§ REQUIREMENT: Locate the line that contains "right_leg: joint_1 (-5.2". Print it and each following line through the end of the listing, verbatim, and nothing more.
/---
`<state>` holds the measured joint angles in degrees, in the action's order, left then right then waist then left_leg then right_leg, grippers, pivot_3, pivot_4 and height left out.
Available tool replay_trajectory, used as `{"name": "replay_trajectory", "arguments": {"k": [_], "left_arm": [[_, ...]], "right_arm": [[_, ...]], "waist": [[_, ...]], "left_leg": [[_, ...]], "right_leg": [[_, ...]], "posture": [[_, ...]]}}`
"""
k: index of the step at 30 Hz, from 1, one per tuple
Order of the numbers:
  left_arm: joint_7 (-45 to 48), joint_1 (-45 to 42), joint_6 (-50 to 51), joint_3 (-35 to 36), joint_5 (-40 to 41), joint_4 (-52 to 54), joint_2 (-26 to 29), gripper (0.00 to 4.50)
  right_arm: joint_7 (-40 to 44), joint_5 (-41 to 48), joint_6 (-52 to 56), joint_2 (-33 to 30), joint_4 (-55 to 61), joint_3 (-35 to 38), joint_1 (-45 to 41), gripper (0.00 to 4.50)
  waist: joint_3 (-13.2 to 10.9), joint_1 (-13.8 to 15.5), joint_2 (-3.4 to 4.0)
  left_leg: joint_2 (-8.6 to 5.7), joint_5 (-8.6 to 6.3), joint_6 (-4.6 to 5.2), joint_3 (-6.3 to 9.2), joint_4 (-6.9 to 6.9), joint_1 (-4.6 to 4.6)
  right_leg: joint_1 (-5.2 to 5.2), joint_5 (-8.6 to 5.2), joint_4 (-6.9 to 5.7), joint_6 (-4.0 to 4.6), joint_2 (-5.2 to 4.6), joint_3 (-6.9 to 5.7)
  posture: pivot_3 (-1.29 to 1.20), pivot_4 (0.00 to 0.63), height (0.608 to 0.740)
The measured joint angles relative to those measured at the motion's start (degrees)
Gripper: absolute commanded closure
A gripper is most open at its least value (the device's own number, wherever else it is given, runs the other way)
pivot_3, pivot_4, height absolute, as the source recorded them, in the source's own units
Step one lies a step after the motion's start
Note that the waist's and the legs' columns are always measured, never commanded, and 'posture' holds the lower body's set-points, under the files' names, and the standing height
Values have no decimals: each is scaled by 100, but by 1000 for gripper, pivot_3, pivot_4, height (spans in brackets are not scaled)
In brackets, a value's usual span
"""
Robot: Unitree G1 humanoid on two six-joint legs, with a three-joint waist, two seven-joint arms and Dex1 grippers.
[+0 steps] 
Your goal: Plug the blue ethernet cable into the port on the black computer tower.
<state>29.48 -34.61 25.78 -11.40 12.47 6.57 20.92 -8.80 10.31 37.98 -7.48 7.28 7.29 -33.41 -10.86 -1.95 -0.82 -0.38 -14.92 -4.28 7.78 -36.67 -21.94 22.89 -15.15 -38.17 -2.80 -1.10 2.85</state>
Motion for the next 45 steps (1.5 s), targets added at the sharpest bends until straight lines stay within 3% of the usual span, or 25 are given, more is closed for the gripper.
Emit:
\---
§ OUTPUT:
  right_leg: joint_1 (-5.2 to 5.2), joint_5 (-8.6 to 5.2), joint_4 (-6.9 to 5.7), joint_6 (-4.0 to 4.6), joint_2 (-5.2 to 4.6), joint_3 (-6.9 to 5.7)
  posture: pivot_3 (-1.29 to 1.20), pivot_4 (0.00 to 0.63), height (0.608 to 0.740)
The measured joint angles relative to those measured at the motion's start (degrees)
Gripper: absolute commanded closure
A gripper is most open at its least value (the device's own number, wherever else it is given, runs the other way)
pivot_3, pivot_4, height absolute, as the source recorded them, in the source's own units
Step one lies a step after the motion's start
Note that the waist's and the legs' columns are always measured, never commanded, and 'posture' holds the lower body's set-points, under the files' names, and the standing height
Values have no decimals: each is scaled by 100, but by 1000 for gripper, pivot_3, pivot_4, height (spans in brackets are not scaled)
In brackets, a value's usual span
"""
Robot: Unitree G1 humanoid on two six-joint legs, with a three-joint waist, two seven-joint arms and Dex1 grippers.
[+0 steps] 
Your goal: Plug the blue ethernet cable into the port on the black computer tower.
<state>29.48 -34.61 25.78 -11.40 12.47 6.57 20.92 -8.80 10.31 37.98 -7.48 7.28 7.29 -33.41 -10.86 -1.95 -0.82 -0.38 -14.92 -4.28 7.78 -36.67 -21.94 22.89 -15.15 -38.17 -2.80 -1.10 2.85</state>
Motion for the next 45 steps (1.5 s), targets added at the sharpest bends until straight lines stay within 3% of the usual span, or 25 are given, more is closed for the gripper.
Emit:

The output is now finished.